Being in Rwanda, even now when I think back to hundreds of things that I witnessed and participated in, it’s still for the most part surreal. It’s hard to imagine, to see what went on, to see the results and the aftermath of it, and to smell it. Smells are significant for that type of thing. Hundreds of thousands of bodies were everywhere in the country, literally. There were cases on my first I think full day, when I was asked to go over to a Red Cross hospital and give them some advice on blast proofing to sort of decrease the amount of glass shrapnel and so on that comes through the windows when mortar bombs and that hit. On the way over, I was driven over by a Polish officer, a guy named Jersey Madska, a Major, and Major Madska was one of these guys that was held at gunpoint and made to witness some of the machete massacres. But we drove through the city, had to stop at checkpoints and well, they had a firefight fifty feet in front of us. Then sit there and watch guys get killed and bleed out right there and when you’re looking out the window, you’re watching the guy bleed out and then the fighting stops, the shooting stops and the UN vehicle is sent through the checkpoint and you go two hundred yards up the road and you stop at the next one. There’s another firefight and you wait so we went through seven or eight of those to the hospital and obviously the same route on the way back so that was my first full day in Rwanda.

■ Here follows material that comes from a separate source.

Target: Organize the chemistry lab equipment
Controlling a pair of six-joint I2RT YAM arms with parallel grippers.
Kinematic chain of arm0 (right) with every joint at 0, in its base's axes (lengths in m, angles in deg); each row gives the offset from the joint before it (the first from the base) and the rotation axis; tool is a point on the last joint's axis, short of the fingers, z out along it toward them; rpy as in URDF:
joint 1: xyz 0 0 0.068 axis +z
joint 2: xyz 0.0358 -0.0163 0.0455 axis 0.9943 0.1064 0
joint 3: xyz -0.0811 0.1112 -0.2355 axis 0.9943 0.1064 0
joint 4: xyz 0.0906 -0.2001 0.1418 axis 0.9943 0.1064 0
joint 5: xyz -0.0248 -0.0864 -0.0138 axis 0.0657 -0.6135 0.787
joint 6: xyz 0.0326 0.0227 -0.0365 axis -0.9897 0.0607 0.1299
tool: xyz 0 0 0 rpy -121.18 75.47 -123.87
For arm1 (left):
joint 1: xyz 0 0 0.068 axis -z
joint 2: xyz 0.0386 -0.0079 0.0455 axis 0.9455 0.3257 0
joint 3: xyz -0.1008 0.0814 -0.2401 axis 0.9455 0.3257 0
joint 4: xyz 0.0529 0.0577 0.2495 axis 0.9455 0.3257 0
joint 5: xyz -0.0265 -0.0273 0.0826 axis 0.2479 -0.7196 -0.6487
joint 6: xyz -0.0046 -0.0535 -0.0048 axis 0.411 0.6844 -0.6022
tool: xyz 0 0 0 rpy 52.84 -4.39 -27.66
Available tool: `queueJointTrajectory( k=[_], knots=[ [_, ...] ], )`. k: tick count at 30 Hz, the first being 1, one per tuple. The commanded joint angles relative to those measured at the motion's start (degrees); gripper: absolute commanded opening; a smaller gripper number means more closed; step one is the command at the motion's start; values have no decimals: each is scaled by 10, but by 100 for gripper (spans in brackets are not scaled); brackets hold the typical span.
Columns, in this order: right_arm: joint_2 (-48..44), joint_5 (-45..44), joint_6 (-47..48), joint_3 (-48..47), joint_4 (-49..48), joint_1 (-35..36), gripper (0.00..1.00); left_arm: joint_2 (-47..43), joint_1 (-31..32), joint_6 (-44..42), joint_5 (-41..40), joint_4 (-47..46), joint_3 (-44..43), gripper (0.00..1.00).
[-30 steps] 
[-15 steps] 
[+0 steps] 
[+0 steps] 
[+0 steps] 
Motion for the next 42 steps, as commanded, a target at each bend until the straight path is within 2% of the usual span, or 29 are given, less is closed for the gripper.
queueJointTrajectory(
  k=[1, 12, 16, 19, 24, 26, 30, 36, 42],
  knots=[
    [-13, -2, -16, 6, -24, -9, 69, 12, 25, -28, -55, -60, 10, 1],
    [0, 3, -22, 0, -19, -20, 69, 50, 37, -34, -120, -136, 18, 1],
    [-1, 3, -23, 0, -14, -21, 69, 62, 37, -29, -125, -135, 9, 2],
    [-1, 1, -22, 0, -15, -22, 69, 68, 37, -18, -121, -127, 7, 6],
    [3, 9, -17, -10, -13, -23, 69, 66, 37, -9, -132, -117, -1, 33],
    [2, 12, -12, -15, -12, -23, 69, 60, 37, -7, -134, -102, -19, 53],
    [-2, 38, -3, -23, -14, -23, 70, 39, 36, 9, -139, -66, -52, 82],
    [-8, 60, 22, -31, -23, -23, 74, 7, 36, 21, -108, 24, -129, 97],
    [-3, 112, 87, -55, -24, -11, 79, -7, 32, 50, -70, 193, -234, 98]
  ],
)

Mr. Deveau provides detail of his arrival in Rwanda and what was witnessed by our military.

Jerry Deveau

Mr. Jerry Deveau was born in Middleton, Nova Scotia on November 20, 1950. Looking for excitement, Mr. Deveau believed he was up for a reasonable challenge in life and decided to join the Canadian Forces. Mr. Deveau joined the Army and after going through a personnel selection unit held occupation of Combat Engineer. In 1990, Mr. Deveau participated in his first operational tour to Pakistan and in 1994 accepted another tour to Rwanda as Chief Warrant Officer. At the end of his military career, Mr. Deveau held rank of Major. Mr. Deveau became employed as a Peer Support Coordinator with the OSISS (Occupational Stress Injury Social Support) program, a federal government network that provides support for military personnel returning to civilian life. Mr. Deveau resides in Fredericton, New Brunswick with his family.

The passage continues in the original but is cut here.